Task description: Your answer should consist of the lines holding "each", copied from the material below.

Supplied data:
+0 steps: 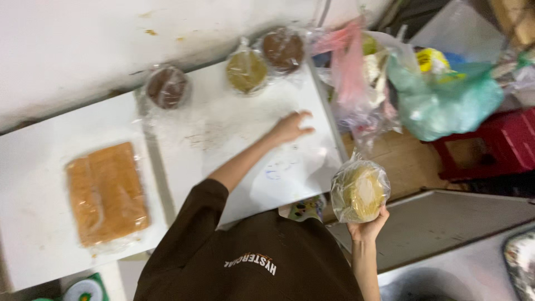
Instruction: The person handles packaged cake layers, places them into a microwave, and adjusts the settings. They then position two white cake boards on a work surface and rotate different cake layers through the microwave heating cycle.
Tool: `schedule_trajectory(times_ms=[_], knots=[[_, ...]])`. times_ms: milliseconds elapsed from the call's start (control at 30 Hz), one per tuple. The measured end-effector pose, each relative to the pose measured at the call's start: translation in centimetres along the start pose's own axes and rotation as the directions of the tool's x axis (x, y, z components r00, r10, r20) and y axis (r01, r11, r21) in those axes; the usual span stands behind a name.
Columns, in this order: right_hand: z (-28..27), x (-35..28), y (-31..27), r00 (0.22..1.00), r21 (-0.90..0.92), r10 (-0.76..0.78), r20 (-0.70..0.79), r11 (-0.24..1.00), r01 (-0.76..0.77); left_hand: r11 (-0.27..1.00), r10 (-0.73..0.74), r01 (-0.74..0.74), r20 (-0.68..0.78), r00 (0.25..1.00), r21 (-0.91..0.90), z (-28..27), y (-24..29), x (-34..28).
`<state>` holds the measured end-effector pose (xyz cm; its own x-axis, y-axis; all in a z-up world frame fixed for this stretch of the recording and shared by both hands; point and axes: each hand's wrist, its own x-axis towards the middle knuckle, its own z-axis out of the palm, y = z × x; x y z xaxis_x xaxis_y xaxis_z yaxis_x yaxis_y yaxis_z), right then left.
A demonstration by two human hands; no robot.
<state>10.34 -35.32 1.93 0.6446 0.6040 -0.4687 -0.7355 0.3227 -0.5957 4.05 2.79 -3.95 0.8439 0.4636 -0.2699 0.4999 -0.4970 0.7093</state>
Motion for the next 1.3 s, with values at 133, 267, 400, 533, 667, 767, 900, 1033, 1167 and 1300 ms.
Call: schedule_trajectory(times_ms=[133, 267, 400, 533, 667, 767, 900, 1033, 1167, 1300], knots=[[-4.5, 1.5, -5.3, 0.998, 0.018, -0.048, -0.030, 0.999, 0.049, 0.991, -0.136, 0.125, -0.283, 0.949, -0.054, 0.5, -0.1, 10.3], [-10.5, 3.2, -9.1, 0.995, 0.015, -0.031, -0.097, 0.999, 0.032, 0.825, -0.558, 0.430, -0.405, 0.724, -0.367, 2.5, 0.8, 16.6], [-13.4, 4.9, -12.8, 0.999, 0.037, 0.041, -0.031, 0.999, -0.040, 0.778, -0.603, 0.489, -0.686, 0.407, -0.394, 4.5, 2.4, 18.3], [-14.7, 7.1, -15.4, 0.993, -0.014, 0.087, 0.074, 0.996, -0.086, 0.844, -0.427, 0.464, -0.861, 0.277, -0.270, 5.2, 2.7, 16.6], [-14.0, 9.4, -16.9, 0.972, -0.135, 0.223, 0.079, 0.968, -0.211, 0.885, -0.433, 0.359, -0.805, 0.406, -0.295, 4.1, 1.8, 11.0], [-12.5, 10.8, -17.2, 0.939, -0.158, 0.319, 0.125, 0.941, -0.298, 0.960, -0.232, 0.256, -0.844, 0.484, -0.117, 5.6, 2.2, 4.3], [-10.5, 13.0, -15.5, 0.902, -0.421, 0.427, -0.061, 0.808, -0.412, 0.943, -0.329, 0.209, -0.654, 0.681, -0.257, 11.6, 8.7, -5.9], [-10.4, 14.9, -12.1, 0.914, -0.518, 0.394, 0.100, 0.805, -0.291, 0.811, -0.547, 0.372, -0.357, 0.758, -0.452, 11.2, 17.2, -13.0], [-9.6, 15.7, -10.8, 0.910, -0.534, 0.395, 0.125, 0.800, -0.274, 0.938, -0.325, 0.330, -0.604, 0.727, -0.107, 8.9, 18.1, -13.8], [-7.2, 16.1, -11.5, 0.883, -0.503, 0.445, 0.152, 0.803, -0.319, 0.820, -0.549, 0.533, -0.020, 0.836, -0.206, 8.3, 12.0, -11.6]])
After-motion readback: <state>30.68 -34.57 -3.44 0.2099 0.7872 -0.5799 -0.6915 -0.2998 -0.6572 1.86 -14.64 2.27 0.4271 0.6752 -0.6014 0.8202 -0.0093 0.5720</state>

Task result:
Tool: `schedule_trajectory(times_ms=[_], knots=[[_, ...]])`. times_ms: milliseconds elapsed from the call's start (control at 30 Hz), one per tuple. The measured end-effector pose, each relative to the pose measured at the call's start: translation in centimetres along the start pose's own axes and rotation as the directions of the tool's x axis (x, y, z components r00, r10, r20) and y axis (r01, r11, r21) in those axes; the usual span stands behind a name.
`<state>` holds the measured end-effector pose (xyz cm; its own x-axis, y-axis; all in a z-up world frame fixed for this stretch of the recording and shared by both hands; point and axes: each hand's wrist, its own x-axis towards the middle knuckle, its own z-axis out of the palm, y = z × x; x y z xaxis_x xaxis_y xaxis_z yaxis_x yaxis_y yaxis_z), right then left.

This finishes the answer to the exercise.